WHAT YOU SHOULD DO: Could you reproduce the lines below from the one with "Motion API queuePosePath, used" through the one with "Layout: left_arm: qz"? Keep both ends and add nothing.

--- EXERCISE DATA Enclosed Below ---

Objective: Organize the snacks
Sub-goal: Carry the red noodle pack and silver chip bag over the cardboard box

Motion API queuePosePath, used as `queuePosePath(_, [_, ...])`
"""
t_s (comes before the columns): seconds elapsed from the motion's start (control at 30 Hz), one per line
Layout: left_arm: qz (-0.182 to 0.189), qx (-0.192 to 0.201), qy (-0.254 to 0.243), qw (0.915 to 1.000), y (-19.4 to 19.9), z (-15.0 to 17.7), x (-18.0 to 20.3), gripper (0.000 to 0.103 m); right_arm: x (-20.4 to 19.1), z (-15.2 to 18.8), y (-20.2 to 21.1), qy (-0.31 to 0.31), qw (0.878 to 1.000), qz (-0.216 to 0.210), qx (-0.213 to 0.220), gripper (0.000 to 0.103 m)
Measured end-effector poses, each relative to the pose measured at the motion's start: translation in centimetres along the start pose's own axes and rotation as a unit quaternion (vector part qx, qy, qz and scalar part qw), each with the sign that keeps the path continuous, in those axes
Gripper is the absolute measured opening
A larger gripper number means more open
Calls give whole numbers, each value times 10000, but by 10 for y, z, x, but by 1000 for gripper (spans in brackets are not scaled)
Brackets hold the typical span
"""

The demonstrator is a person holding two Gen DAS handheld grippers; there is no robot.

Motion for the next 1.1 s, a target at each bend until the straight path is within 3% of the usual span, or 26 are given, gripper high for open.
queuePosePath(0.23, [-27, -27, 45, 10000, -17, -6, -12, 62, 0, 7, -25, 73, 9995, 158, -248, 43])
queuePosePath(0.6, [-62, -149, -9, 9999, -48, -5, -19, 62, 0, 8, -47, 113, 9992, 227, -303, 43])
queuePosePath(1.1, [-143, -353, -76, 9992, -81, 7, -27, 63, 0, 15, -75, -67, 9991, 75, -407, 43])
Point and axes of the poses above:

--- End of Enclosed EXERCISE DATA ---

EXERCISE RESULT:
Motion API queuePosePath, used as `queuePosePath(_, [_, ...])`
"""
t_s (comes before the columns): seconds elapsed from the motion's start (control at 30 Hz), one per line
Layout: left_arm: qz (-0.182 to 0.189), qx (-0.192 to 0.201), qy (-0.254 to 0.243), qw (0.915 to 1.000), y (-19.4 to 19.9), z (-15.0 to 17.7), x (-18.0 to 20.3), gripper (0.000 to 0.103 m); right_arm: x (-20.4 to 19.1), z (-15.2 to 18.8), y (-20.2 to 21.1), qy (-0.31 to 0.31), qw (0.878 to 1.000), qz (-0.216 to 0.210), qx (-0.213 to 0.220), gripper (0.000 to 0.103 m)

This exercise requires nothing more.